__Source material__:
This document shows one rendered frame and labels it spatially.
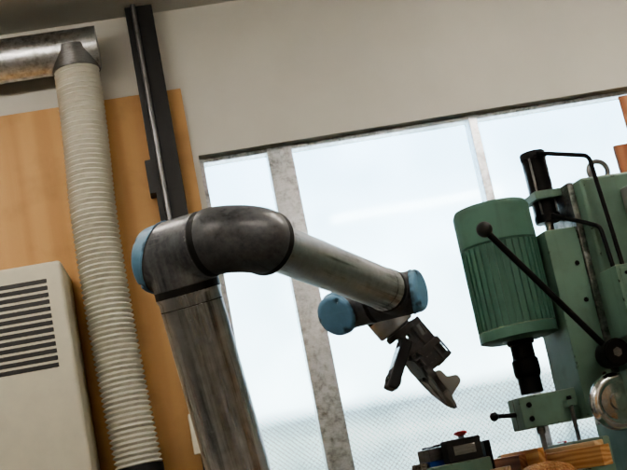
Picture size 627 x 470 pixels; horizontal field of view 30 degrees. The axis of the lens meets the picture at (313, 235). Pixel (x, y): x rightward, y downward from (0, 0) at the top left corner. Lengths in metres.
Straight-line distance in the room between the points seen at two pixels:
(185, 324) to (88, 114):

--

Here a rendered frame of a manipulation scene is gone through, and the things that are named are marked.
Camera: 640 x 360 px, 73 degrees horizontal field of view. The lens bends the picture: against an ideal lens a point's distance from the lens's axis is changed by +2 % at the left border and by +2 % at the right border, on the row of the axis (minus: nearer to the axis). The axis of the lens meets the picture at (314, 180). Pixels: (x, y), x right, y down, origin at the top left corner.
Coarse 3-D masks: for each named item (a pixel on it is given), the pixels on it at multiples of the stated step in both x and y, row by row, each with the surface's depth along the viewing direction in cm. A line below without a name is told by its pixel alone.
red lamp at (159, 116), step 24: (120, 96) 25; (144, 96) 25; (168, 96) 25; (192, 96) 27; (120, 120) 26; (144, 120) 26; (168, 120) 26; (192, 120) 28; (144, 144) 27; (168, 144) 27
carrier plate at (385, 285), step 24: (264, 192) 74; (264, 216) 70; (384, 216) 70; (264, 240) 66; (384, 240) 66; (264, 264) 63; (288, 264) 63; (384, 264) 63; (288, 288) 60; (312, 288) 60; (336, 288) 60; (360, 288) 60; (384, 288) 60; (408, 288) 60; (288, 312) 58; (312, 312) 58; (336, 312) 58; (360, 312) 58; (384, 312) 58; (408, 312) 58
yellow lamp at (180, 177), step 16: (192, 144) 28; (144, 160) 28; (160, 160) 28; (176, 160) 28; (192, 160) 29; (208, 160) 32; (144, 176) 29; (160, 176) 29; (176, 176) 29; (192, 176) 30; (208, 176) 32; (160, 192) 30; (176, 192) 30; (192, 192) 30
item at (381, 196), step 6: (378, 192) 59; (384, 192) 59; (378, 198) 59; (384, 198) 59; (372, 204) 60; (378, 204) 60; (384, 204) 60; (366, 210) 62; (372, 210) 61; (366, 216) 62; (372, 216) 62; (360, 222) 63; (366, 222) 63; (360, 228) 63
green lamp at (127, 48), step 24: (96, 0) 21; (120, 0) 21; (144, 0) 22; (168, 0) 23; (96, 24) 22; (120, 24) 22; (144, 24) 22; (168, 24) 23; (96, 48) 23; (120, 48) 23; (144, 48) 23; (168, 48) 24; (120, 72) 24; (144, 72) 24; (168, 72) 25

---

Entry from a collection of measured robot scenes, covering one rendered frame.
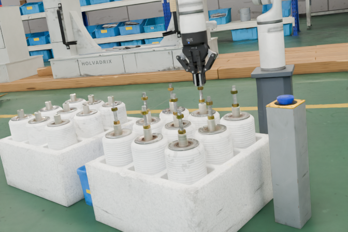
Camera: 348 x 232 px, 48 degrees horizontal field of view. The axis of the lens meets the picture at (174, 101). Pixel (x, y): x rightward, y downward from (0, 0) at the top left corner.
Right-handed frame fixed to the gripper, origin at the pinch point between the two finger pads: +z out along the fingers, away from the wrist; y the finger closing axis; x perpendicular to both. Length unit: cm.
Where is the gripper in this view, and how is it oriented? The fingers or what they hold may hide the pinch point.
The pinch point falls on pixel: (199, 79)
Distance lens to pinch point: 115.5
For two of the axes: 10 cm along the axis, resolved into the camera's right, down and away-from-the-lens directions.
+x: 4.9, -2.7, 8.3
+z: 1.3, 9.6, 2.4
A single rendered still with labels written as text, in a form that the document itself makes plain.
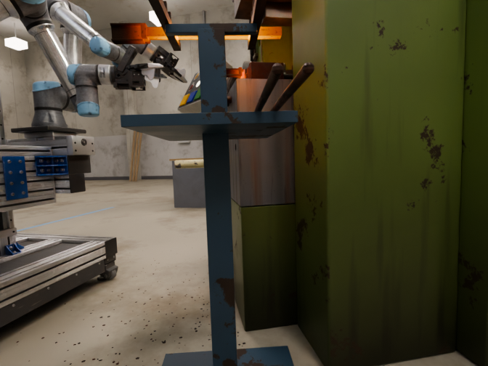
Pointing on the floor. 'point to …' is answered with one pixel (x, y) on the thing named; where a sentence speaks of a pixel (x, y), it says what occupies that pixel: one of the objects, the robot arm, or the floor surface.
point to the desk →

__Your assignment__:
In the entries above, find the line with "This document shows" and the line with "(185, 324) to". Return exactly those lines and all the ones between them, pictures excluded.

__Reply to the exercise__:
This document shows one rendered frame and labels it spatially.
Picture size 627 x 470 pixels; horizontal field of view 30 degrees. The axis of the lens meets the picture at (313, 235). Pixel (x, y): x rightward, y downward from (0, 0) at the top left corner. Lengths in metres.
Straight-line distance in the room between the points seen at two pixels:
(185, 324) to (88, 114):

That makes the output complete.